Information surrounding subsequent scandals has been suppressed just as routinely. Some recent examples include:

The administration refuses to release the report of an FBI interview with Vice President Dick Cheney about the Valerie Plame leak scandal—something that Reps. Waxman and Tom Davis (R-VA) both called legally “unprecedented” and “inappropriate” last month.

Sen. Patrick Leahy (D-VT) also reported in October that the Judiciary Committee, which he leads, has been “kept in the dark” about the existence of memos from the White House that endorse CIA interrogation practices. The Washington Post actually published information about these memos recently, which enraged Leahy only because he has been asking for them for five years, and the administration denied that they even existed. Leahy responded by issuing a subpoena to Attorney Gen. Michael Mukasey, demanding that he provide testimony and related documents to the committee about “legal analysis and advice from the Department of Justice Office of Legal Counsel related to the Bush administration’s terrorism policies, including detention and interrogation policies and practices.” Leahy withdrew that subpoena just yesterday, saying he believes Obama will review the documents when he becomes president.

The Bush administration’s stonewalling of former Alabama governor Don Siegelman’s prosecution continues to this day, as well. The Department of Justice has just denied a subpoena from House Judiciary chair John Conyers (D-MI) asking for documents related to the prosecution. DOJ acknowledges that similar types of documents have been given to Congress in the past, but a spokesman said that, “We do not believe that a possible departure from those policies in any given matter, the details of which may not be known or knowable at this point, requires us to set them aside in any other matter.” Does that make sense to you? It doesn’t make sense to Judiciary Committee staff, either.

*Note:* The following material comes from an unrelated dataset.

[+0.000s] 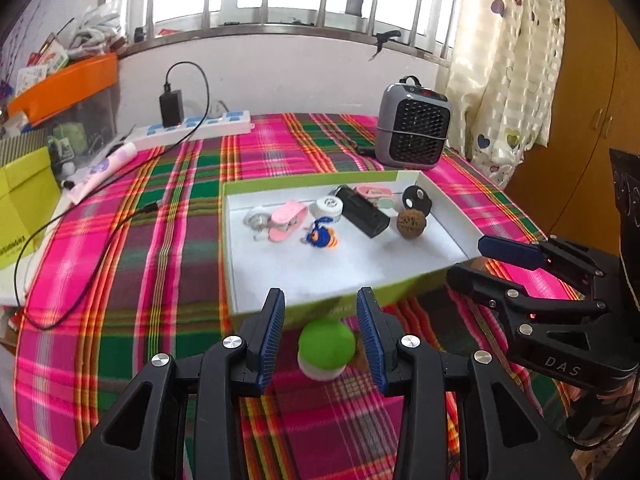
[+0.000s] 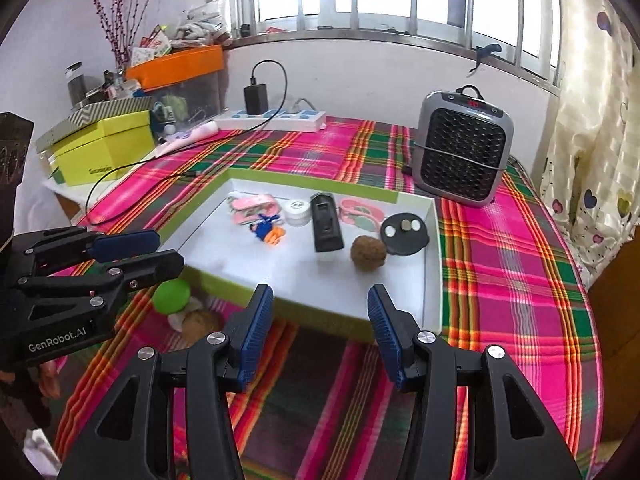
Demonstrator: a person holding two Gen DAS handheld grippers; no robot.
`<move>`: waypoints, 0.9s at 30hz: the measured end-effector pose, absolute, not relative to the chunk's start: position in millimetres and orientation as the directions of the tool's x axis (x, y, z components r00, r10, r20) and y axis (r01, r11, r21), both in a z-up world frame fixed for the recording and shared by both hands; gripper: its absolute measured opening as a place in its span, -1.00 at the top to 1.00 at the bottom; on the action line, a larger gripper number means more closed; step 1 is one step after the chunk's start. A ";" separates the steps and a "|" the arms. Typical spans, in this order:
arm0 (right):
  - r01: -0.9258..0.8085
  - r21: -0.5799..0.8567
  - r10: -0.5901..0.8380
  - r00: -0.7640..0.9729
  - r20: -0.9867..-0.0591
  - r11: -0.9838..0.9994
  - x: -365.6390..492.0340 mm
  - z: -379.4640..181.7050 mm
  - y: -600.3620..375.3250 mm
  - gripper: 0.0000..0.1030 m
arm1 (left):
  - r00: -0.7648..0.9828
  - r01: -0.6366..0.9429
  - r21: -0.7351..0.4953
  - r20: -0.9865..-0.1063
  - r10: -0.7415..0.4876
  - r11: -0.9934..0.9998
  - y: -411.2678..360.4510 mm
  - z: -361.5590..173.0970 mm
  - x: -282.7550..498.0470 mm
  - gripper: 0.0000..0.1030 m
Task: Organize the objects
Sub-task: 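Withdraw both tools toward the green-topped toy and second walnut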
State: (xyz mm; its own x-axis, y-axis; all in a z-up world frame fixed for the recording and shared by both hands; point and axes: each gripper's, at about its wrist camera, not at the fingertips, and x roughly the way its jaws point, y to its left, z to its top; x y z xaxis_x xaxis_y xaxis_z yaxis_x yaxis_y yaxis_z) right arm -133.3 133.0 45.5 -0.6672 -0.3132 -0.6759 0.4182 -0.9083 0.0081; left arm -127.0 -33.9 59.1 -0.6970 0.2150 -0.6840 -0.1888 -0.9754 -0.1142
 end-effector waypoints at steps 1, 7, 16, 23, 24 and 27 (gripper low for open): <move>0.421 0.009 -0.315 -0.664 -0.678 -0.907 -132.2 44.5 132.2 0.02 | -0.696 -0.184 -0.118 -0.685 0.214 -0.976 -35.6 58.1 -124.2 0.30; 0.439 0.022 -0.333 -0.648 -0.685 -0.898 -124.5 39.2 127.7 0.02 | -0.693 -0.176 -0.147 -0.684 0.229 -0.973 -42.6 53.5 -111.1 0.30; 0.509 0.042 -0.386 -0.594 -0.706 -0.860 -116.2 26.7 106.2 0.02 | -0.671 -0.135 -0.172 -0.709 0.218 -0.976 -55.5 37.9 -100.6 0.30; 0.564 0.047 -0.415 -0.546 -0.728 -0.825 -116.4 16.2 88.9 0.02 | -0.672 -0.120 -0.195 -0.706 0.224 -0.973 -63.0 36.2 -98.8 0.30; 0.572 0.046 -0.418 -0.540 -0.730 -0.819 -116.8 15.1 86.9 0.02 | -0.671 -0.117 -0.196 -0.707 0.223 -0.974 -63.8 35.7 -98.7 0.30; 0.585 0.056 -0.425 -0.516 -0.743 -0.809 -120.2 10.2 82.4 0.02 | -0.669 -0.109 -0.201 -0.710 0.222 -0.973 -66.6 33.9 -99.1 0.30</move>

And the public and even Congress remain in the dark over how Secretary Treasury Henry Paulson is distributing the billions of dollars given to him in the bailout plan. We don’t know who got the money, the conditions, or the collateral they offered. These disclosures are not required by law, so perhaps we’re expecting too much from the Bush administration, but transparency in the bailout process would help inspire confidence in the bailout process.

Sadly, such secrecy is likely to extend beyond January 20, 2009. The administration has already sought a narrow interpretation of the Presidential Records Act that would allow Vice President Dick Cheney to keep a broad range of his records secret. A U.S. District Court has thwarted that effort, for now, ordering Cheney to preserve these records. And The New York Times reported last week that President Bush may invoke executive privilege to protect his administration’s records even after he leaves office.

Of course, journalists and the public have some recourse when the government won’t share what should be public information—Freedom of Information Act requests, for example. Alas, the Bush administration has also gone to great lengths to undermine these as well.

Attorney General John Ashcroft reversed a Clinton administration-issued policy after September 11, 2001 that allowed documents to be withheld only when “foreseeable harm” would likely result, to one that required only a “sound legal basis.” As Federation of American Scientists secrecy specialist Steven Aftergood told me for “Bush’s War on the Press,” “Since President George W. Bush entered office, the pace of classification activity has increased by 75 percent. … His Information Security Oversight Office oversees the classification system and recorded a rise from 9 million classification actions in fiscal year 2001 to 16 million in fiscal year 2004.”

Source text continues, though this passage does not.